Effect of composting on the conjugative transmission of sulfonamide resistance and sulfonamide-resistant bacterial population

The effect of composting practice on reducing the health risk of manure-derived antibiotic resistance is mainly assessed based on the abundance of antibiotic resistance determinants. This study evaluated the impact of industrial thermophilic manure composting in controlling the risk of sulfonamide resistance (SR) by identifying the patterns of horizontal gene transfer events via conjugation experiments and analyzing the community distribution of sulfonamide-selectively cultured bacteria (SRB) via 16S rRNA sequencing. Results showed that composting removed 75.9% of sulfonamide residues and inhibited the transfer of SR from manure to an Escherichia coli recipient, with variation according to the resistance gene. Composting decreased the abundances and conjugative transfer of sul2 and intI1 effectively but not that of sul1, which is essential for E. coli SR acquisition, and it was more effective in suppressing the co transfer of sul1 with sul2/intI1 rather than the transfer of sul1 individually.

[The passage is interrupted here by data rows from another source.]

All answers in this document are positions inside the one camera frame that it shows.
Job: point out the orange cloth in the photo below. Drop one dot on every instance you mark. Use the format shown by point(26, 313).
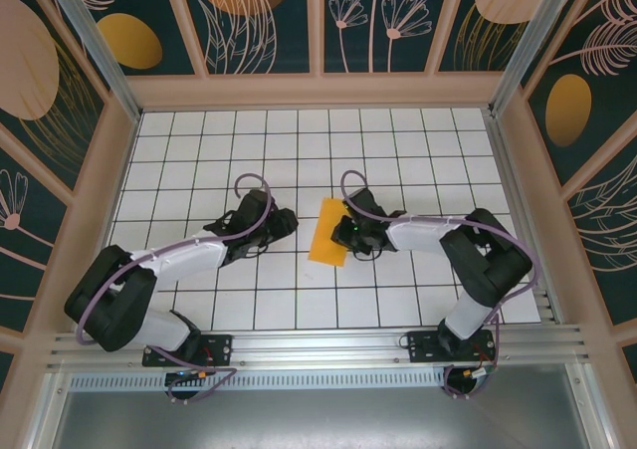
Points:
point(323, 240)

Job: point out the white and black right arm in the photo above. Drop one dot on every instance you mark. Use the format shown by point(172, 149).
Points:
point(423, 235)

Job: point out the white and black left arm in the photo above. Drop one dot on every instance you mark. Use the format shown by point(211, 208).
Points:
point(184, 260)

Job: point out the grey metal sheet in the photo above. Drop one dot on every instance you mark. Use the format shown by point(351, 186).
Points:
point(318, 419)

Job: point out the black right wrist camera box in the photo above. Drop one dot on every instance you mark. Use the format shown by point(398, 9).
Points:
point(348, 235)

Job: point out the long aluminium mounting rail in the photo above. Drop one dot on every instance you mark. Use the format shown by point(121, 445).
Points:
point(318, 344)

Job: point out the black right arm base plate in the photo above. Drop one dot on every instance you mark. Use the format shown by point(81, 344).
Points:
point(423, 347)

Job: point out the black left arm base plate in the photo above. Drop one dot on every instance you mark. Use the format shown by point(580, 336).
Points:
point(219, 347)

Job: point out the aluminium side rail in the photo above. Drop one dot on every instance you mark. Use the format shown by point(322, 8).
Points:
point(517, 210)

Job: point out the wall panel pink flowers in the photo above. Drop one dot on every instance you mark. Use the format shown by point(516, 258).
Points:
point(358, 51)

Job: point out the wall panel orange circle leaves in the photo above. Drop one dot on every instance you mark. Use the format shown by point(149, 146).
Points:
point(293, 31)

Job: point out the wall panel small orange oval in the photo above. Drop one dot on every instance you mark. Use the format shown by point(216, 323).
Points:
point(164, 21)

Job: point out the wall panel pink oval grass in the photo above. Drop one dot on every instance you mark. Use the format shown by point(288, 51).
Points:
point(458, 31)

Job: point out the aluminium frame post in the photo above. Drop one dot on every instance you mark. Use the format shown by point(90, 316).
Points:
point(527, 36)
point(99, 51)

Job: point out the wall panel single flower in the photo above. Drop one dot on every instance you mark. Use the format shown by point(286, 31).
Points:
point(25, 250)

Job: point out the wall panel pink leaf outlines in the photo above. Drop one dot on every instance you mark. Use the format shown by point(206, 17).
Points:
point(607, 220)

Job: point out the wall panel huge pink oval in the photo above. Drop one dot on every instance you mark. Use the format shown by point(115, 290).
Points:
point(30, 61)

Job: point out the wall panel orange oval fern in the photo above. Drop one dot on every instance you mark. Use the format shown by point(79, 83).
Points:
point(607, 95)

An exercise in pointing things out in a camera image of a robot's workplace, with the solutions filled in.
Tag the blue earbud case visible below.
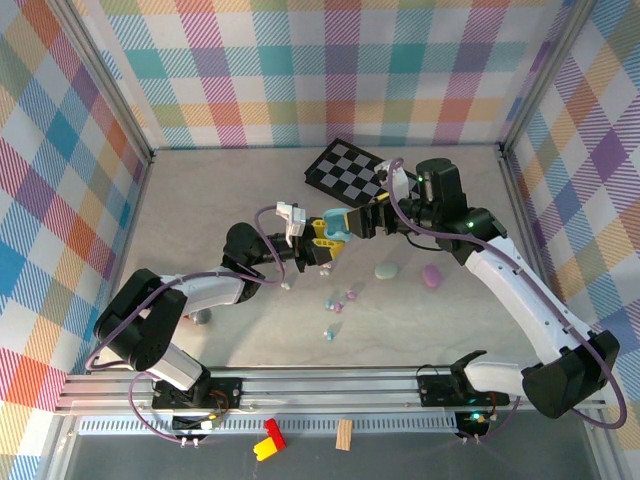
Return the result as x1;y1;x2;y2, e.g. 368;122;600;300
322;208;353;242

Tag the black grey chessboard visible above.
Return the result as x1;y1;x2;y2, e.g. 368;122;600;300
303;138;424;207

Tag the red glitter toy microphone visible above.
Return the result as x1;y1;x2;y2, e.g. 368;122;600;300
181;308;214;327

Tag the small wooden block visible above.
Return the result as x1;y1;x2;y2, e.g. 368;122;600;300
335;418;354;453

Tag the red toy brick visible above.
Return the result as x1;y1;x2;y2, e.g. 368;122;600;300
263;417;288;450

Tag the small circuit board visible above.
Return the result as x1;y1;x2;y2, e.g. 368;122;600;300
453;409;494;437
171;410;225;435

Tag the yellow toy brick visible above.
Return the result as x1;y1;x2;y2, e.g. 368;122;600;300
252;435;279;463

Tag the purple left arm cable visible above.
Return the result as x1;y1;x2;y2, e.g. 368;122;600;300
83;204;290;445

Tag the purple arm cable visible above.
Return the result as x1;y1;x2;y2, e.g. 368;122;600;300
83;204;290;445
384;157;629;445

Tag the thin black cable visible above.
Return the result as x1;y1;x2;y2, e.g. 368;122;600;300
403;231;454;253

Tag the aluminium side rail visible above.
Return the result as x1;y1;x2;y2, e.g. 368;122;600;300
497;144;594;336
87;149;157;375

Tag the wide aluminium base rail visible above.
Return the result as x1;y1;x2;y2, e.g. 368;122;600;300
53;366;609;417

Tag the aluminium frame post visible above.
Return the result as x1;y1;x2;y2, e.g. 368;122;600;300
582;412;619;480
39;414;80;480
47;0;156;166
497;0;601;157

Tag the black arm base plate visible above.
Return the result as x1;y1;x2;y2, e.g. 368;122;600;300
417;373;512;409
150;377;245;412

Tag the white slotted cable duct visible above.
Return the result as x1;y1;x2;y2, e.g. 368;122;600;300
77;417;460;436

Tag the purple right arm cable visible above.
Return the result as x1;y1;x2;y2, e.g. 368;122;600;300
384;157;629;445

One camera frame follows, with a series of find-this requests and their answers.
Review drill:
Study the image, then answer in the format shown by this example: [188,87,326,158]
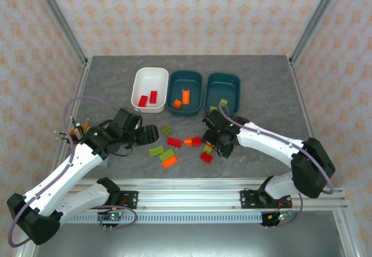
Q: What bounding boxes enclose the long orange lego brick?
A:
[161,155,178,170]

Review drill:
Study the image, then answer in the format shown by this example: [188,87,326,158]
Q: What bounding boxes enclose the yellow metal pen cup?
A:
[69,124,91,144]

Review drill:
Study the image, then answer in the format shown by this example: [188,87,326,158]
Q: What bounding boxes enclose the teal plastic container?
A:
[166,70,203,116]
[204,72,242,119]

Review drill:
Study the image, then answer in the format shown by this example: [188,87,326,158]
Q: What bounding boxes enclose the white plastic container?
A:
[130,67,170,114]

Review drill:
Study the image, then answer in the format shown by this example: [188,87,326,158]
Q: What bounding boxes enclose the wide aluminium base beam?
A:
[30,178,349,211]

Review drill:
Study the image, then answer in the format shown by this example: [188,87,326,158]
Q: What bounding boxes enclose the black controller board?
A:
[97,212,126,230]
[260,211,295,229]

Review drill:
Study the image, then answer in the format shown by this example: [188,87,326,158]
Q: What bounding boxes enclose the grey metal shelf panel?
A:
[31,223,349,257]

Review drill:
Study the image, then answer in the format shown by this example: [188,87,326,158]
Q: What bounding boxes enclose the thin black cable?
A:
[112,144,135,157]

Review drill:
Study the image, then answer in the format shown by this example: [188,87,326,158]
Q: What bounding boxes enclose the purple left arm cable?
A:
[8,95,139,248]

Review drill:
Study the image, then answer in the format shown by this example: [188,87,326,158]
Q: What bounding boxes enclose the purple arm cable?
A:
[218,105,335,229]
[8,95,139,248]

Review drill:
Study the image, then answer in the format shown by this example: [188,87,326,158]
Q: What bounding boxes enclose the aluminium table side rail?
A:
[288,58,332,188]
[45,58,92,190]

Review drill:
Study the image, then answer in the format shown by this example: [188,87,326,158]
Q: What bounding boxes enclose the grey slotted cable duct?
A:
[62,212,264,224]

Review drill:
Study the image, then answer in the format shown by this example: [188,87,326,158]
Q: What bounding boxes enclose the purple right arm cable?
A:
[218,105,335,229]

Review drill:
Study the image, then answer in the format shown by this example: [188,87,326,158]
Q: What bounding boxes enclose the aluminium frame post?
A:
[290,0,347,63]
[30,0,90,66]

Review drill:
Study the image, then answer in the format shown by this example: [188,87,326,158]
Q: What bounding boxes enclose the aluminium frame leg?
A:
[16,239,44,257]
[332,210,360,257]

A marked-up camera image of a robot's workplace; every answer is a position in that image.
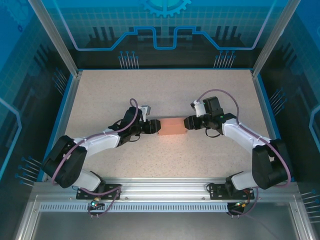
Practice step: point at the pink cardboard paper box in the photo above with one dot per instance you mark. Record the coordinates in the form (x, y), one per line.
(172, 126)

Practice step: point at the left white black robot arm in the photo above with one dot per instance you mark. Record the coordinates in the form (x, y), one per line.
(100, 142)

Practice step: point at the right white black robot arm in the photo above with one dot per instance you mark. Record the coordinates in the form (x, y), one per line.
(240, 132)

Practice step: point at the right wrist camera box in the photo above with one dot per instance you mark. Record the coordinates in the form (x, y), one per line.
(200, 110)

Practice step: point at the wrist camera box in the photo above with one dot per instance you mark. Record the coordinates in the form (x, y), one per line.
(200, 110)
(147, 109)

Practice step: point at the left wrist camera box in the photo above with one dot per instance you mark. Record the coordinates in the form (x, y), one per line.
(147, 109)

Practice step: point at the aluminium table side rail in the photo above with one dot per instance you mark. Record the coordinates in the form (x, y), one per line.
(71, 100)
(261, 100)

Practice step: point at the aluminium mounting rail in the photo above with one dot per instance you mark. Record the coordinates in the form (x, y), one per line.
(162, 190)

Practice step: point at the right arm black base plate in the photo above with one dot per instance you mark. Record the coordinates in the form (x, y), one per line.
(217, 192)

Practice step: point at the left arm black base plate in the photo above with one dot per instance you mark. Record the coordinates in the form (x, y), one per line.
(85, 193)

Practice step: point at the aluminium frame post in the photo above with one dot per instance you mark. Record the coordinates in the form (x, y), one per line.
(58, 40)
(273, 40)

Besides, it was found that SRB community responded more effectively to composting when compared with the total bacterial community. The SRB in raw compost showed a predominance of Proteobacteria, whereas the SRB in mature compost mirrored the total bacteria community. Bacillus anthracis, a major sulfonamide-resistant pathogen, was enriched after composting. Overall, composting failed to reduce the risks of sul1 and sulfonamide-resistant pathogenic bacteria effectively, which should be essential targets to optimize manure composting for decreasing the dissemination of antibiotic resistance. (C) 2020 Elsevier Ltd. All rights reserved.

Automated summary

Composting was effective in reducing sulfonamide residues and inhibiting the transfer of specific antibiotic resistance genes, but was not as effective in reducing the risks of certain resistant pathogens. Further optimization is needed to target sul1 and sulfonamide-resistant pathogenic bacteria for better outcomes in manure composting to decrease antibiotic resistance dissemination.